Par La Page de l'Emploi, le 15/12/2011![]()
En posant cette question dans un article publié par le New York Times Magazine, Adam Davidson se propose d’analyser les propositions des politiciens en lice pour les prochaines élections présidentielles américaines en matière de création d’emploi.
Au-delà des spécificités du marché de l’emploi aux Etats-Unis, passablement déprimé ces derniers temps malgré le léger mieux du mois de novembre, l’auteur pointe quelques vérités qui sont bonnes à rappeler et qui valent pour tous les pays. Il est clair pour lui que dans une économie quasi-léthargique, il est pratiquement impossible de créer des emplois, du moins dans les démocraties capitalistes. Pourquoi ? Simplement, parce qu’aucun dirigeant n’est rétribué pour recruter des gens qui ne seraient pas absolument indispensables. Les entreprises recrutent uniquement quand le personnel en place se révèle insuffisant (en nombre et/ou en qualification) pour répondre à la demande du marché. Or en période de récession, cette demande est au mieux stable.
Les politiques publiques dans l’impasse
Aux Etats-Unis, la plupart des politiques publiques en faveur de l’emploi, estime Davidson, reposent sur des avantages fiscaux ou des subventions visant à inciter les entreprises à s’installer dans tel état plutôt que dans tel autre. Résultat, les états les plus « business-friendly », comme le Texas, raflent les emplois au détriment des autres. Autrement dit, cela ne résout pas du tout le problème du manque global d’emplois : cela ne fait que le déplacer et creuser les écarts. En l’occurrence, là où le Texas estime avoir créé un million d’emploi, le reste du pays en a en fait perdu plus de 2 millions.
L’autre tendance des politiques est de mettre l’accent sur le potentiel de création d’emploi que quelques secteurs phares, par exemple l’industrie pétrolière ou l’économie numérique. Le potentiel est réel mais totalement dérisoire face à l’ampleur du chômage et du sous-emploi (25 millions de personnes aux États-Unis). Reste bien la solution keynésienne des emplois créés par le gouvernement en vue de relancer l’économie. Mais, outre les oppositions viscérales à ce type de politiques,  où trouver de quoi financer ces emplois publics dans des pays dont la dette publique est devenue himalayenne ?

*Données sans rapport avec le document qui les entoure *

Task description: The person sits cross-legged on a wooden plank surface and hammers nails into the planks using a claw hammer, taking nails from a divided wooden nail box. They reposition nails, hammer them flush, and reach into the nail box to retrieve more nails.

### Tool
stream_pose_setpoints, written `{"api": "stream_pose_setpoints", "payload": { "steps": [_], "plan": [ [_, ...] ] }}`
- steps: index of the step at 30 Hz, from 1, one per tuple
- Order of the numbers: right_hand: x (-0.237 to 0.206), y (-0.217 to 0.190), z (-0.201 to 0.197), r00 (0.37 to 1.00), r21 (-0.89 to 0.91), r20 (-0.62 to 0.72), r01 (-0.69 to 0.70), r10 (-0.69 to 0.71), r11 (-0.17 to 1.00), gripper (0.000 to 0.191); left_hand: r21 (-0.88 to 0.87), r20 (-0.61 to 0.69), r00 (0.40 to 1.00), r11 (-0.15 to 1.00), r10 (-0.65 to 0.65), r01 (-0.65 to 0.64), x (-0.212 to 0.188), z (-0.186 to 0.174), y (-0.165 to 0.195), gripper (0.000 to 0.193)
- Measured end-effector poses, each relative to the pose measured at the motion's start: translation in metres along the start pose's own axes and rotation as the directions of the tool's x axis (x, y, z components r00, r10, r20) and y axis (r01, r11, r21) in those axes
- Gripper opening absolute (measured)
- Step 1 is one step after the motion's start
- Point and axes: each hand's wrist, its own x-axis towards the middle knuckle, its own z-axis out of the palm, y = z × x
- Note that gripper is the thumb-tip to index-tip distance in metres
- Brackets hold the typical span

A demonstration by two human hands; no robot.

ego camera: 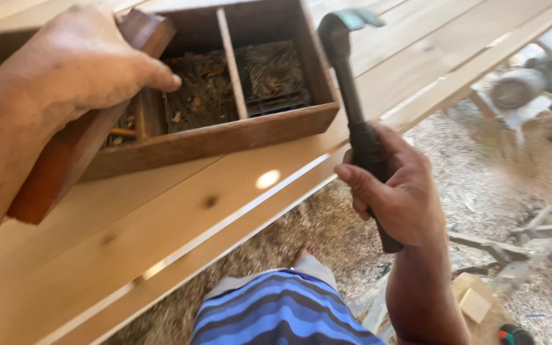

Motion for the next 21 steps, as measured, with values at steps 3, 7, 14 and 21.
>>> {"api": "stream_pose_setpoints", "payload": {
  "steps": [3, 7, 14, 21],
  "plan": [
    [0.018, -0.001, -0.055, 1.000, -0.060, 0.007, 0.019, -0.018, 0.998, 0.052, 0.098, -0.019, 0.999, 0.995, 0.027, -0.025, 0.022, 0.011, 0.065, 0.059],
    [0.040, 0.012, -0.100, 0.998, -0.118, -0.046, 0.037, -0.043, 0.992, 0.051, 0.077, -0.038, 0.996, 0.994, 0.086, -0.083, 0.044, 0.036, 0.121, 0.060],
    [0.081, 0.048, -0.178, 0.992, -0.082, -0.126, 0.021, -0.031, 0.996, 0.049, -0.033, 0.008, 0.997, 0.997, 0.076, -0.076, 0.090, 0.076, 0.218, 0.063],
    [0.106, 0.058, -0.227, 0.987, -0.073, -0.151, 0.051, -0.062, 0.996, 0.045, -0.100, -0.006, 0.986, 0.981, 0.169, -0.169, 0.130, 0.090, 0.277, 0.064]
  ]
}}
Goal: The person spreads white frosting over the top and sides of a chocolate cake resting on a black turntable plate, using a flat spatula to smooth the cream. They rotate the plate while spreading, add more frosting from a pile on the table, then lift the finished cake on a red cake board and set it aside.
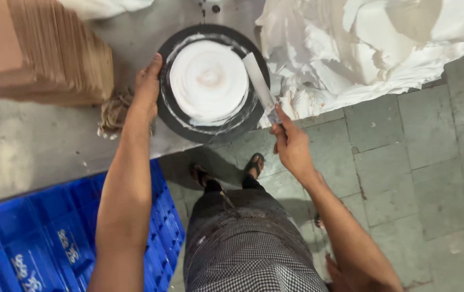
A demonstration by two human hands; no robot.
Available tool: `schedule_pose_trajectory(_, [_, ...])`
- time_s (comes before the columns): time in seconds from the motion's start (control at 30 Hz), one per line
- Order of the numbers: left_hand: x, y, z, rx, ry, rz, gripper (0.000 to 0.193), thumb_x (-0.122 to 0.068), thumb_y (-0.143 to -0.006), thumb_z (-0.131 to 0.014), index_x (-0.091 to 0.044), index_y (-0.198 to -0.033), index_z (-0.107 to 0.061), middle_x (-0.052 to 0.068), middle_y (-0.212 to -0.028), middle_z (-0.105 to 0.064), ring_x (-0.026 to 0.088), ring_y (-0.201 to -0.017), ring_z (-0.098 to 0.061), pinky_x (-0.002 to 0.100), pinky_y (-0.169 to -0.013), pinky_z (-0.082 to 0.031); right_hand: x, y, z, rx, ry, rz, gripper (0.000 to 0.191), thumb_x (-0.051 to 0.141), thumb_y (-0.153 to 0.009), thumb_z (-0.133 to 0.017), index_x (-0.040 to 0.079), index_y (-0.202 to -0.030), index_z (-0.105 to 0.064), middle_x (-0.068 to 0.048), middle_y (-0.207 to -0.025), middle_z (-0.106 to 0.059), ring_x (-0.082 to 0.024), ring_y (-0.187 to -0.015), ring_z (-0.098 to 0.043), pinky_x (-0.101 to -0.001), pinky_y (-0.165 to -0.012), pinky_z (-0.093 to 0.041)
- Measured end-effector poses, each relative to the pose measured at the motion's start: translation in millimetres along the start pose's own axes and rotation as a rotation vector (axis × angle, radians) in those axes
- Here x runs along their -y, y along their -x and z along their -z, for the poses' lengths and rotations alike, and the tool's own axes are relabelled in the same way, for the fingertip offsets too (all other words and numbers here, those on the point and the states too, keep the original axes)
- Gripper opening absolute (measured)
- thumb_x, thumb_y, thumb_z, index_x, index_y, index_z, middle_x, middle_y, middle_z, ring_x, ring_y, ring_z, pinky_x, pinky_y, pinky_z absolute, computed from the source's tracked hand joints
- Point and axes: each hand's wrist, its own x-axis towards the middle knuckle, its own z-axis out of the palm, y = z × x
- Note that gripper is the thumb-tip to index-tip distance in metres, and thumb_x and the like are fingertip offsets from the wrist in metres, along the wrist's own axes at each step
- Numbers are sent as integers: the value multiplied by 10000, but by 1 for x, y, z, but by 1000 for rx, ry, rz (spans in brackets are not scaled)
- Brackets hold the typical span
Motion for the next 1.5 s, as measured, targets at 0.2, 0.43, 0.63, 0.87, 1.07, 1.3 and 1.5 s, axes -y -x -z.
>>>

Faire le contraire, réduire l’emploi public pour réduire les dépenses et résorber les déficits, n’est pas non plus une solution : dans le cadre de son plan d’austérité, le gouvernement britannique a supprimé 500 000 emplois publics au motif que le secteur privé était tout aussi apte à rendre ces services et ne manquerait pas d’embaucher les fonctionnaires et assimilés remerciés. Cela ne s’est pas produit : le privé n’a pas créé d’emplois pour ces personnes, faute d’une croissance suffisante…
Aide-toi toi-même…
Adam Davidson souligne qu’une économie est vraiment en bonne santé quand sa population sait comment faire et fait effectivement des choses pour lesquelles d’autres personnes sont prêtes à les payer décemment. Ce qui signifie que l’emploi n’est pas la cause d’une économie florissante mais une conséquence. Son conseil est donc de profiter de ces temps moroses pour apprendre à faire des choses que les autres vous achèteront ou pour lesquelles ils vous paieront : de la menuiserie à l’ingénierie aérospatiale, en passant par les métiers de la santé… le choix est large ! En outre, si le marché des talents est devenu mondial, certains emplois seront toujours locaux et il faut arrêter de négliger les possibilités qu’ils offrent. Son deuxième conseil est, malgré ce qui précède, d’être géographiquement mobile, d’aller là où il y a du travail et où personne n’a spontanément très envie d’aller.